Young Minds have issued a report, Putting a stop to the endless scroll, on urgent changes needed to ensure the Online Safety Bill can protect young people’s mental health. To mark Children’s Mental Health week, My Mind News shares the alarming takeaways from this report.
What is the Online Safety Bill?
The key objective of the Online Safety Bill is “to make the UK the safest place in the world to be online while defending free expression.” The UK will become one of the few countries to introduce laws to protect online users.
The Bill is designed to make social media companies responsible for users’ safety on their platforms and thus protect children and adults online.
The Bill has courted many controversies and many views that this Bill has been watered down while making it legislation. Many also fear that the Bill will prevent freedom of speech and work against us. This Bill gives us an opportunity to put measures in place to protect us all, never mind our most vulnerable users, children, and young people.
However, many fear that the UK government members are not listening and have been hugely influenced by technology and media companies.
According to Ofcom (The UK Office of Communications, a regulatory body supervising the communications industry), the Bill is expected to be passed in early 2023 and will become legislation two months later.
Who is YoungMinds?
YoungMinds is a leading UK charity for children and young people’s mental health. It has quickly become a powerful voice and advocate in providing resources, support, and lobbying the government to do the right thing for children and young adults.
YoungMind’s purpose is “To stop young people’s mental health from reaching crisis point,.” Its mission is ”to make sure all young people can get the mental health support they need, when they need it, no matter what.”
In 2020, it launched their three-year strategy titled “You Matter,” which focused on three strategic programs to deliver their mission.
Teenage mental health is in crisis.
As reported by My Mind News, teenage mental health is in crisis. We can no longer ignore this. The main drivers of this mental health crisis are caused by how young people are experiencing the online world, including social media.
Hard Fact – the online world is here to stay and is embedded into our way of life, there are many benefits, but there are also risks. Risks that our young people are not fully aware of but will erode their mental health.
These risks include psychological and physical effects such as harmful algorithms, detrimental and excess content, cyberbullying, and sophisticated neuromarketing strategies, culminating in the need to get a dopamine fix, feeding this addiction, and poor wellbeing.
Key findings and recommendations from the report
YoungMinds published its report “Putting a stop to the endless scroll. How the Online Safety Bill can protect young people’s mental health” last week. This report is the outcome of extensive research carried out into three areas that are causing young people the most concern.

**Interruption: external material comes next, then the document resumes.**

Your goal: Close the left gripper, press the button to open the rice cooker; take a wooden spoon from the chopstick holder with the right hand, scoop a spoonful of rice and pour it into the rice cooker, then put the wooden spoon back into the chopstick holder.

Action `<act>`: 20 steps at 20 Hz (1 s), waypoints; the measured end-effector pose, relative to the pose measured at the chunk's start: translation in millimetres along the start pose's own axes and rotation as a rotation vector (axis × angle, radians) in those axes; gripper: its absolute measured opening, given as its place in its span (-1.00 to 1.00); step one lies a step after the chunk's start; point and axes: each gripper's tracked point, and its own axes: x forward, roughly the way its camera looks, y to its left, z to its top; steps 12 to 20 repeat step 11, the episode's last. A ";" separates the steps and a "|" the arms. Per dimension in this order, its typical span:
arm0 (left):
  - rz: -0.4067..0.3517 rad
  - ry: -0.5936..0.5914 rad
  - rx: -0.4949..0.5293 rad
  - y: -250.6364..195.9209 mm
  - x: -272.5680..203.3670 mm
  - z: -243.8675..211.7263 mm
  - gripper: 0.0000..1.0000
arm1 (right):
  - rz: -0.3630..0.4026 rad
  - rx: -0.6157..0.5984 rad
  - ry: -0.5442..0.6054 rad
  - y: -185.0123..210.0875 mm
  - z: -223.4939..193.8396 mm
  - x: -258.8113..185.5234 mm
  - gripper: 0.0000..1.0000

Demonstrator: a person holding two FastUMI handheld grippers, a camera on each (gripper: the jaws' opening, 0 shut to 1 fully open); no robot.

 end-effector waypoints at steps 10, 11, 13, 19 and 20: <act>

In summary, what young people want and need from this new Bill are vital considerations such as design, education, and consultation, which should be perfectly achievable but may be too late to embed into this new Bill.
Following this research, YoungMinds have four key recommendations and urgent changes they seek from the Bill.
The first recommendation concerns the duty of care toward the health and wellbeing of all online users. The second urges more scrutiny of Ofcom and independent bodies, including transparency of child risk assessments and supporting research and declarations of any platform changes.
The third relates to the obligation of the government to ensure relevant and compelling media education for media literacy for children and young people, so they understand their online behaviors and know how to control and manage these.
And finally, recommendation four relates to more consultation with children and young people in the provisions set out in the Bill and other legislation. Young Minds strongly recommends creating a Youth Online Safety Advisory Committee to facilitate this recommendation.
YoungMinds is calling on the Government to act
Back in December, YoungMinds reported that “a third of young people feel trapped on social media” and, at this time, called on politicians to strengthen the Bill. Olly Parker, Head of External Affairs at YoungMinds reinforces the message that confirms that –
“it is deeply concerning that the Online Safety Bill has been watered down when young people’s experiences online are such a pressing issue and so many situations are ending in tragedy because of it. The most recent announcements undermine the key tenets of the Bill, which are around what content is harmful or illegal. We want to see the Bill restructured so that a duty of care to users, and especially to young people, is at its heart. Right now, in this new weaker Bill, the mental health and wellbeing of young people feels like an afterthought It is clear that many young people find content on social media harmful, so it is completely unacceptable that they are routinely served this kind of content.”
In a matter of months, this new Bill will be made law, and little consideration and consultation have taken place with children and young adults to fully understand the enormous physical and psychological burden the online world has on their mental health.
Is this the modern-day tobacco epidemic where we will look back in years to come and wonder why we failed to take action despite being surrounded with so much research and insight and knowing that this media contains addictive algorithms, and this Bill does not ban or limit them?
We cannot ignore the future impact of this watered-down Bill, and My Mind News back the YoungMinds campaign and each one of its recommendations.